I saw the film three weeks after its release, and was surprised to find the scenes still in it. We deduced that the scenes had already been shot when authorization was sought from us. Cameron must have made the decision that it would be too costly to reshoot the scenes, preferring instead to bear the displeasure of the Picasso estate. The matter was settled out of court, and I note that the later release of the film did not include the scene of the painting sinking.

Q: Has your outlook on artists rights changed over the years, perhaps with the onset of new technologies?

We represent a number of artists who have embraced technology and create digital and interactive works of art. ARS has had to learn about new media in order to license works of art today, which may include use in augmented reality exhibitions, digital displays (such as Meural), and social media ad campaigns. The flip side of this technological advancement is the fact that works of art are now too easily copied, manipulated, and infringed. This shift has required us to be more vigilant in protecting our members’ works and maintaining the value of their intellectual property.

Q: What are the most challenging aspects of running an organization like ARS? Which aspects are the most rewarding?

A: Making sure that each artist or estate gets the individual attention it deserves. What is acceptable to one artist may not be to another, and ARS has to be certain to tailor its work to the requirements of each. Success in doing so is the reward.
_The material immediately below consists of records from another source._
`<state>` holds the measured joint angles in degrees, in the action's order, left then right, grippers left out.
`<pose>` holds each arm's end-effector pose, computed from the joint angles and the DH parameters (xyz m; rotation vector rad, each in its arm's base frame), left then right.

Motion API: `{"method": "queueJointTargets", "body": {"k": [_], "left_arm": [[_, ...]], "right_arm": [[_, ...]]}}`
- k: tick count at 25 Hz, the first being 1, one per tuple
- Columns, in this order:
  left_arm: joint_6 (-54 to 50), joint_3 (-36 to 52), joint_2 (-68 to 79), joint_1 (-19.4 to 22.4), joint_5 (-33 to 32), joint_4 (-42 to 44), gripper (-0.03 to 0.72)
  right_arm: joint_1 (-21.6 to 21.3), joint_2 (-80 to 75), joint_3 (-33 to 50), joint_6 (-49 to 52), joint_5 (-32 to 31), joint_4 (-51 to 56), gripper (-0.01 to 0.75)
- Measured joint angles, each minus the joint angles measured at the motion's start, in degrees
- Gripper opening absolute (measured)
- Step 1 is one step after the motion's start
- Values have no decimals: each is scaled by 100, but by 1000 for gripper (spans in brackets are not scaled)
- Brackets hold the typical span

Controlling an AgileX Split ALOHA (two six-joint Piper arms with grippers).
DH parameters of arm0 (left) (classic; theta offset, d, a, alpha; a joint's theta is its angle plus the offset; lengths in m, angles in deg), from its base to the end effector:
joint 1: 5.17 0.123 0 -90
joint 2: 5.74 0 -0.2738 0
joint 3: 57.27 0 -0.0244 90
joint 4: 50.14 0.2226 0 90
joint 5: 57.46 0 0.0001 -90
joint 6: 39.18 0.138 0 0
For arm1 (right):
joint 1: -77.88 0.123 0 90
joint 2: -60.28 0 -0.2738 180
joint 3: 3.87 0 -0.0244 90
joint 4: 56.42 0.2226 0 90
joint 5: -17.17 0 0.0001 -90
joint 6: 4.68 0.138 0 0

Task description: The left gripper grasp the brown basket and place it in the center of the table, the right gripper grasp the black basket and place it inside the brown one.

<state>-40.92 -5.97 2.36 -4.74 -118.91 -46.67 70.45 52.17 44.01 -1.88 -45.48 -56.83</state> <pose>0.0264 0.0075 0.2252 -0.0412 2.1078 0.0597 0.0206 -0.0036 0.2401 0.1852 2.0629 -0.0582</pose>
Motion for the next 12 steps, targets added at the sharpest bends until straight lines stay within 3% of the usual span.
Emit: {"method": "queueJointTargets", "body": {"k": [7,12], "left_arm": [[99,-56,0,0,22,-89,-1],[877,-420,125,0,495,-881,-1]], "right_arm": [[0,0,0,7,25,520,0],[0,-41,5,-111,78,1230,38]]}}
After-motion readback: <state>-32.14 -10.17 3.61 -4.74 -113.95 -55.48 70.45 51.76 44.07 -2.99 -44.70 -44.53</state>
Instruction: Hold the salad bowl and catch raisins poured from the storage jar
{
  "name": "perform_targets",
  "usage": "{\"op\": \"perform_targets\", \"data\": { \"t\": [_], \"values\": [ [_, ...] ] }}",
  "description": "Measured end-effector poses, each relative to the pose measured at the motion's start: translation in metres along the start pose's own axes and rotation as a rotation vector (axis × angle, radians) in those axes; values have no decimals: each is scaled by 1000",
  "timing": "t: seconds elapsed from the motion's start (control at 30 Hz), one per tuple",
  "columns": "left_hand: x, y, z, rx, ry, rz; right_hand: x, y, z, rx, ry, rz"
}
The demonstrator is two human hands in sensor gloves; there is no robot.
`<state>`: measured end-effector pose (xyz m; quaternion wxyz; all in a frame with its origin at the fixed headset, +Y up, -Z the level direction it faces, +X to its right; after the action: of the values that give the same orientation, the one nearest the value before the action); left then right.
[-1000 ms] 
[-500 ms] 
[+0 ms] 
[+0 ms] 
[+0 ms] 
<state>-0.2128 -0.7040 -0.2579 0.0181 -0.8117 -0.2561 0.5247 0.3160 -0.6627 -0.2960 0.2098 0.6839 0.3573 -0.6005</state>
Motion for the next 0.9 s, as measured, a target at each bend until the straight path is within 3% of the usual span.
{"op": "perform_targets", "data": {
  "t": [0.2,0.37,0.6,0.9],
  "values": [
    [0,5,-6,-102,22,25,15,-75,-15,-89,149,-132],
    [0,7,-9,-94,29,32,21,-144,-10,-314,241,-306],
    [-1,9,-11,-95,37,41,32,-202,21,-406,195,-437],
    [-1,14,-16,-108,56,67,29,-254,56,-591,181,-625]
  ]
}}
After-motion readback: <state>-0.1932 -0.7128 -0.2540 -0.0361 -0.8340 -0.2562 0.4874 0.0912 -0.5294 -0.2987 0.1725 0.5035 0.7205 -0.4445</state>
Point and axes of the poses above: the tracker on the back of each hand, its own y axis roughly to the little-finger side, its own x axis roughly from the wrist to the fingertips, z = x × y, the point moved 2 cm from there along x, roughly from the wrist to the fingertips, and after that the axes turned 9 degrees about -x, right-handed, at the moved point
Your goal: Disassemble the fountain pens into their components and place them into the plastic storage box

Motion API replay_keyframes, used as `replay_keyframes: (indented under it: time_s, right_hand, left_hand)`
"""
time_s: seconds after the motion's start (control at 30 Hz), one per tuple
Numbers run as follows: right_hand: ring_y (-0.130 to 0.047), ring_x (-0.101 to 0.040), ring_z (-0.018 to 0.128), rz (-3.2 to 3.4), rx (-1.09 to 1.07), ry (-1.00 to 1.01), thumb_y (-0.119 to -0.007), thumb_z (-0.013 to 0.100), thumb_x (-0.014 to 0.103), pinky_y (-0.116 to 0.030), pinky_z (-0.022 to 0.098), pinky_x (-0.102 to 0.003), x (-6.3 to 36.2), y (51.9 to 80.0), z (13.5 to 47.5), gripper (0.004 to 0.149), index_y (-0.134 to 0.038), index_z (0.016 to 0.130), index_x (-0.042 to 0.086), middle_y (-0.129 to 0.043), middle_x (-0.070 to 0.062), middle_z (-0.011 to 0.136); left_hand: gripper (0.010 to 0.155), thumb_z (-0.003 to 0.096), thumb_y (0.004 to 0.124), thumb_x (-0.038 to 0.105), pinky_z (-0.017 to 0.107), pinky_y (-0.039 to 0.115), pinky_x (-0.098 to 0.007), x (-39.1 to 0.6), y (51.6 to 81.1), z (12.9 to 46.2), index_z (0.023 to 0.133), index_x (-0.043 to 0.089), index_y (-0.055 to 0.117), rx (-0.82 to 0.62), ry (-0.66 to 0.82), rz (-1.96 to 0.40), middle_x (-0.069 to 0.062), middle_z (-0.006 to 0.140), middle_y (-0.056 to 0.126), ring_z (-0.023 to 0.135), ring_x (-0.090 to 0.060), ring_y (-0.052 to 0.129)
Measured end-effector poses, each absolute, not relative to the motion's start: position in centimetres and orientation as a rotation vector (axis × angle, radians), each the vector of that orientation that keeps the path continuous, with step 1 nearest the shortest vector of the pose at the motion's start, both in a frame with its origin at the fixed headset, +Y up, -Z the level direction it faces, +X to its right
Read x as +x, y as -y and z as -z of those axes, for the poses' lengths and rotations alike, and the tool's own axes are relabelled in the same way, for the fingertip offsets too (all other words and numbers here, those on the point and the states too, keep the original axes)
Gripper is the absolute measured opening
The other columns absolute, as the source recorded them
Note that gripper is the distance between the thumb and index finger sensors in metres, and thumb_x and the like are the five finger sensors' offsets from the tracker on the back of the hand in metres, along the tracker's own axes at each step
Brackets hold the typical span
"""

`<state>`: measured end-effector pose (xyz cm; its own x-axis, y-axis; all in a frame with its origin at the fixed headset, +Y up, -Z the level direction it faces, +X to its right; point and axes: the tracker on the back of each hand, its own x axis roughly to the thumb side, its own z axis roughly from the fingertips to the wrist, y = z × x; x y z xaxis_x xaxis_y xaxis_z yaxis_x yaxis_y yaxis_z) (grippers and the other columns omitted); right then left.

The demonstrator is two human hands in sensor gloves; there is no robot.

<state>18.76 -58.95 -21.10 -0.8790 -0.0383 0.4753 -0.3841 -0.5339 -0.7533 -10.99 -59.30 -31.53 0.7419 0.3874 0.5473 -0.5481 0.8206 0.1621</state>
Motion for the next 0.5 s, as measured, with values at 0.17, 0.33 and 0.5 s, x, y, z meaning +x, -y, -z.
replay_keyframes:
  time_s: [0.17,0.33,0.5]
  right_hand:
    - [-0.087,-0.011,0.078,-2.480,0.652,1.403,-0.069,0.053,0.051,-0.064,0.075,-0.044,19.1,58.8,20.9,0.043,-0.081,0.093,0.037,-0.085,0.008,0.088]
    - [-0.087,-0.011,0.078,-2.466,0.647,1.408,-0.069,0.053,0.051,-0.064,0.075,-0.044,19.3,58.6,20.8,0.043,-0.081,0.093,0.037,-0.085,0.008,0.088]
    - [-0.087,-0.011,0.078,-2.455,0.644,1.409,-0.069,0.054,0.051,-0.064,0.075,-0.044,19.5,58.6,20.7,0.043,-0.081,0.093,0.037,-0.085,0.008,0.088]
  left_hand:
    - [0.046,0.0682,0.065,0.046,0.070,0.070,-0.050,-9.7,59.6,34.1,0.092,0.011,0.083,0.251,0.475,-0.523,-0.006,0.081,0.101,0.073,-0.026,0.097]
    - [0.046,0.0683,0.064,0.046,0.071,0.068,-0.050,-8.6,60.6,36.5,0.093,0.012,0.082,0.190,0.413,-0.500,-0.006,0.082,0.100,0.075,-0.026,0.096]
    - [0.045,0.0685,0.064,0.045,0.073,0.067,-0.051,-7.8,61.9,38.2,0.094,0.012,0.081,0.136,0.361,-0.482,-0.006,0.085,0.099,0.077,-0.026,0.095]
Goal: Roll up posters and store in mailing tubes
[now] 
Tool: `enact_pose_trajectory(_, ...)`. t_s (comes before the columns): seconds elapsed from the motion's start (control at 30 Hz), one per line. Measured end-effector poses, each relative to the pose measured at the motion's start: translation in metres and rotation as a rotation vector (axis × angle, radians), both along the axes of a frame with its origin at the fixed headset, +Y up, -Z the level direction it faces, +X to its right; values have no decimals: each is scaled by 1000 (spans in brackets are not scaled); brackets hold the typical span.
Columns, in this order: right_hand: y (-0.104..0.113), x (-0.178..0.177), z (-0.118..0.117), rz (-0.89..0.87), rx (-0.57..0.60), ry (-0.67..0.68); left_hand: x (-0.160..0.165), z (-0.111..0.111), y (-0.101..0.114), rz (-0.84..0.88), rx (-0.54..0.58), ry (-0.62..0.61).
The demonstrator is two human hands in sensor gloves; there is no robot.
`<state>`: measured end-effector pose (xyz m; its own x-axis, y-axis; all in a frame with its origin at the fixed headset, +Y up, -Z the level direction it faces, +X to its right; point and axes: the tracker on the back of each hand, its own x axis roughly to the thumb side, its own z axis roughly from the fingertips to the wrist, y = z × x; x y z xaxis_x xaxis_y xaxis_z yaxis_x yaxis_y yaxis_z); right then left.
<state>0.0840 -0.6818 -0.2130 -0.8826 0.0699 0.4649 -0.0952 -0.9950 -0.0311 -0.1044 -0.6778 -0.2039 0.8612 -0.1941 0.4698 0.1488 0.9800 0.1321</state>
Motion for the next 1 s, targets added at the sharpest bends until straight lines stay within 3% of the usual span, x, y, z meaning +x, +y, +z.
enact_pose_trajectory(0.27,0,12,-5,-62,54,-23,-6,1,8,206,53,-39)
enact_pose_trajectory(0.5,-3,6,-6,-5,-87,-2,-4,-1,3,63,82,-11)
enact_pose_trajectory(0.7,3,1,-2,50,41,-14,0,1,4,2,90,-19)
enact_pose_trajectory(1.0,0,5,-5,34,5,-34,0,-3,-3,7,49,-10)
Q: The French Minister of Culture knighted you with a Chevalier of the Order of Arts and Letters in 2016 to recognize your contribution to the arts thus far. What do you hope to see in the future for ARS?

A: We have many objectives, all aimed to protect and reinforce the rights of artists. A chief goal is to get the U.S. Congress to pass a Federal Resale Royalty Act for artists. It is a shame that such a right exists in some 75 countries around the world, including all the EU states, yet not in the U.S. We have stumped for this right, so far without success, for nine years, maintaining Washington legislative counsel for the purpose, Bruce Lehman, former commissioner of the U.S. Patent and Trademark Office during the Clinton administration. Compared to Europe, especially to France and Germany, the protections afforded visual artists in our own country are woefully lacking. We are striving to rectify this.



©2020. Published in Landslide, Vol. 12, No. 4, March/April 2020, by the American Bar Association. Reproduced with permission. All rights reserved. This information or any portion thereof may not be copied or disseminated in any form or by any means or stored in an electronic database or retrieval system without the express written consent of the American Bar Association or the copyright holder.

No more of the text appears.